| EXERCISE OBJECTIVE |
Among the entries below, which lines include the string "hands"? Show each one.

•••

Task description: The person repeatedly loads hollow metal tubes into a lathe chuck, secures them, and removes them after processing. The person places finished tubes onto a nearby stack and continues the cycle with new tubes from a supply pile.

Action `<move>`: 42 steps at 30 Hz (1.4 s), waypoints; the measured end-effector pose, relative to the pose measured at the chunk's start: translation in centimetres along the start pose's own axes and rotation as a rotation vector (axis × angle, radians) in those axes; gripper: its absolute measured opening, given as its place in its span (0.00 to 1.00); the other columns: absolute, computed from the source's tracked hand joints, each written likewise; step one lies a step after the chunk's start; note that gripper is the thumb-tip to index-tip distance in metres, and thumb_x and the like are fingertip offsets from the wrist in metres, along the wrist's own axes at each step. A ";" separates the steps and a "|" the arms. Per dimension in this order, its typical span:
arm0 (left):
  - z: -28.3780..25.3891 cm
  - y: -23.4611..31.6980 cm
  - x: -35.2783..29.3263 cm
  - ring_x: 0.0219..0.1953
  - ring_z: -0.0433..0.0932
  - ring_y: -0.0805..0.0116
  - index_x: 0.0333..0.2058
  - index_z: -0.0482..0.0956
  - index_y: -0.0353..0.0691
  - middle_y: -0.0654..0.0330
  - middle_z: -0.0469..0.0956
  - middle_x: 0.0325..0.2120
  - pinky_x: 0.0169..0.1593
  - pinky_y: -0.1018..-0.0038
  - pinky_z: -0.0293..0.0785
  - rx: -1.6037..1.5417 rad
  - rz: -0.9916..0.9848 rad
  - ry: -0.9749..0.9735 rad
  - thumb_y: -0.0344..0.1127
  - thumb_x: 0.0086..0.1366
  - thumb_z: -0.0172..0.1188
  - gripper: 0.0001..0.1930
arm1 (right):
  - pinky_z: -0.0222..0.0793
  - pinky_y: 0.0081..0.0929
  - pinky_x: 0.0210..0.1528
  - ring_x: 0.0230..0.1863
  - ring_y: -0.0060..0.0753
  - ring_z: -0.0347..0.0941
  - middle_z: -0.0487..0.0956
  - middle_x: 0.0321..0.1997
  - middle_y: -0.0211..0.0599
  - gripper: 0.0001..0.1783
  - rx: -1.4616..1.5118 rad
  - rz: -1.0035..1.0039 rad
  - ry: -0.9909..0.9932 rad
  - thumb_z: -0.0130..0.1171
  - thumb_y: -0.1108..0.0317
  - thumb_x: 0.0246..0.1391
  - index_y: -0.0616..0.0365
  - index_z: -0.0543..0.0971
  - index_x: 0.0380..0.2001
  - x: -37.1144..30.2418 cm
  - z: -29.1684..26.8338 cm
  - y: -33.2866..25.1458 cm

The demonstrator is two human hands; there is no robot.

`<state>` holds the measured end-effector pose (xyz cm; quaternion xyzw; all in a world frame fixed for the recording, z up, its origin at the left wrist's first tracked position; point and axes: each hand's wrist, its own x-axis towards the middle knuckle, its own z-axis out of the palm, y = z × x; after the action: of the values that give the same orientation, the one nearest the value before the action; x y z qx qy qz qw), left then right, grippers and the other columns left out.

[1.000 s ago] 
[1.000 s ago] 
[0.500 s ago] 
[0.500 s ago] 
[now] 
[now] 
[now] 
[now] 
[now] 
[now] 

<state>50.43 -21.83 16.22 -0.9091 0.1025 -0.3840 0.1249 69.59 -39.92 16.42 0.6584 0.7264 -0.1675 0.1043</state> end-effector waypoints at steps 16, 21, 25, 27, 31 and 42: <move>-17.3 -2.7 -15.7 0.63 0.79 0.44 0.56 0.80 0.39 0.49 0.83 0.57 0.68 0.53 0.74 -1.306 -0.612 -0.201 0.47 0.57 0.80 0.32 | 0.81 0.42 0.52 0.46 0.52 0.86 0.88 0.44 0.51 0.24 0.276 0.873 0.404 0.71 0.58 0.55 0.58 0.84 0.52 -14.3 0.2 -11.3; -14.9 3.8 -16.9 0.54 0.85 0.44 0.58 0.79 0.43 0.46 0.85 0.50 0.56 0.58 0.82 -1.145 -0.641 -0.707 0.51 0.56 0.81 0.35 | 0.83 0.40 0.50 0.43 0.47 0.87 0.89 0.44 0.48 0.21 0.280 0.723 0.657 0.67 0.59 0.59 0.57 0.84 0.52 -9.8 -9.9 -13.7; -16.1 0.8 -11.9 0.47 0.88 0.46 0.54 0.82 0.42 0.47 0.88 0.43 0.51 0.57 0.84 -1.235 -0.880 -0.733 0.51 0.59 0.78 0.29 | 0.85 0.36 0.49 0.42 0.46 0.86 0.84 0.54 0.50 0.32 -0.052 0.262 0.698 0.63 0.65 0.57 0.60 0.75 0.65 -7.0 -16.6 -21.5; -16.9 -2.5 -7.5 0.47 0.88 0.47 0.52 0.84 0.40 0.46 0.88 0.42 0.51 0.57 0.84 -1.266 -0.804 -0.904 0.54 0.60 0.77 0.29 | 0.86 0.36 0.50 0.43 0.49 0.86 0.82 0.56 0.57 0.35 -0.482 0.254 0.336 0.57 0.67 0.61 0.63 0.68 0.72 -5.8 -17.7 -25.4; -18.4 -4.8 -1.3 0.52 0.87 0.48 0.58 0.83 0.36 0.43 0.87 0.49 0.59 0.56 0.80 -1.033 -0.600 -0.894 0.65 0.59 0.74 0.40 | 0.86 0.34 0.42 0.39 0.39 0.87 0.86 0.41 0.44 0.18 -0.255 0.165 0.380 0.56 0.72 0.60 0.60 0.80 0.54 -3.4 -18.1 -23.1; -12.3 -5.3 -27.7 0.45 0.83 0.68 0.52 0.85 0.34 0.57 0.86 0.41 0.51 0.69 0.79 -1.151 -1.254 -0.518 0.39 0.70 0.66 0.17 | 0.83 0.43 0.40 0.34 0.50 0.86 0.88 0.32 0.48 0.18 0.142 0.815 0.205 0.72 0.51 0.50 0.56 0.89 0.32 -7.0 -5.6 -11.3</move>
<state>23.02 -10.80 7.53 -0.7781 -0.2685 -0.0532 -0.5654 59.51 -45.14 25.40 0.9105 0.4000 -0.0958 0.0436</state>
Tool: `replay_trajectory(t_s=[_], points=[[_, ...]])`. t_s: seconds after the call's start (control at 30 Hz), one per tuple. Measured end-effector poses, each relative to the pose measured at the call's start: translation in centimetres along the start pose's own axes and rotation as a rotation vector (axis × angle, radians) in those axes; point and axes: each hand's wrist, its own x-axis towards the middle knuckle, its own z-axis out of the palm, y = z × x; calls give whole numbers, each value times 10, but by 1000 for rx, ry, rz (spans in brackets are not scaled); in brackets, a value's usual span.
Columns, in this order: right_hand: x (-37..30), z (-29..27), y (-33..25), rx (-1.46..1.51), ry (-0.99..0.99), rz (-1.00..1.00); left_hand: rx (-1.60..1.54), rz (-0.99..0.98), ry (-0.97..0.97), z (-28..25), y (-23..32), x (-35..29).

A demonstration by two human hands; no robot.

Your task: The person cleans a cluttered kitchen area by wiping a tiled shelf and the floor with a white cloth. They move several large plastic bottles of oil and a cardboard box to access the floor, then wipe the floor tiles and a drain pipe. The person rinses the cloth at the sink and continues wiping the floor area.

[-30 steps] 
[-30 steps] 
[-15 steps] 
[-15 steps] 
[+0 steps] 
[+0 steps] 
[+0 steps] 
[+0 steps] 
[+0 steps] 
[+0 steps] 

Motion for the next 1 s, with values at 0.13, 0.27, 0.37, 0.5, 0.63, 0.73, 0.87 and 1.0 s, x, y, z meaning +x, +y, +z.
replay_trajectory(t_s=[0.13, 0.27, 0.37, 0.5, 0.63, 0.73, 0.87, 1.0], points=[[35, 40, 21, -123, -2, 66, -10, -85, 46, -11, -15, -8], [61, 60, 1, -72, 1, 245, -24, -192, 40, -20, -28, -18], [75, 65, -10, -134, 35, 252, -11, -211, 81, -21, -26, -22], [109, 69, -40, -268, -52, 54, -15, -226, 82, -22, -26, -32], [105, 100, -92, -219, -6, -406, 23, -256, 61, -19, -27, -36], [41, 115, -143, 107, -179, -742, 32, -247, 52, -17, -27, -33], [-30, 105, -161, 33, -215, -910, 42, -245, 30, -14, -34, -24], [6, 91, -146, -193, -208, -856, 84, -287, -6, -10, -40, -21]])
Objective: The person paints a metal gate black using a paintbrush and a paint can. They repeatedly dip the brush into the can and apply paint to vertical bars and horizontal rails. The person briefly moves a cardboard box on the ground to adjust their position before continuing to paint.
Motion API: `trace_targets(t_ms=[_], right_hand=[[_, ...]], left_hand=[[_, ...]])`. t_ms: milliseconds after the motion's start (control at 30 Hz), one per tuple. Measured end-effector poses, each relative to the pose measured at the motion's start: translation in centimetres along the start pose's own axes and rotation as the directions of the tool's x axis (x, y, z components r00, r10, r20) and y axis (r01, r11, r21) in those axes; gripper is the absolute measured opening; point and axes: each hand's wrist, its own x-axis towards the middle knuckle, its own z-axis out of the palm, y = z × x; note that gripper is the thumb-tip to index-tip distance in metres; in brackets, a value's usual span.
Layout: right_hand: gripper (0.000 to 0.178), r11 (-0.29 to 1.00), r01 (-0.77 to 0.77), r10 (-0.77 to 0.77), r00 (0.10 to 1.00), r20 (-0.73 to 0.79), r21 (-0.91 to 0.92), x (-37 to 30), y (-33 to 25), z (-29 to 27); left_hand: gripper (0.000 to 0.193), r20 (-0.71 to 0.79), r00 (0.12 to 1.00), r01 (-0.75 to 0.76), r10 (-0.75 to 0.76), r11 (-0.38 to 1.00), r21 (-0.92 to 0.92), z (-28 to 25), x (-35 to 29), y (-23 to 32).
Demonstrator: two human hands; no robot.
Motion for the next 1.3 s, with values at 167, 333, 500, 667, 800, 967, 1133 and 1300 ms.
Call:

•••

| RESULT FOR THIS TASK |
The demonstrator is two human hands; there is no robot.
A demonstration by two human hands; no robot.
Demonstrator: two human hands; no robot.

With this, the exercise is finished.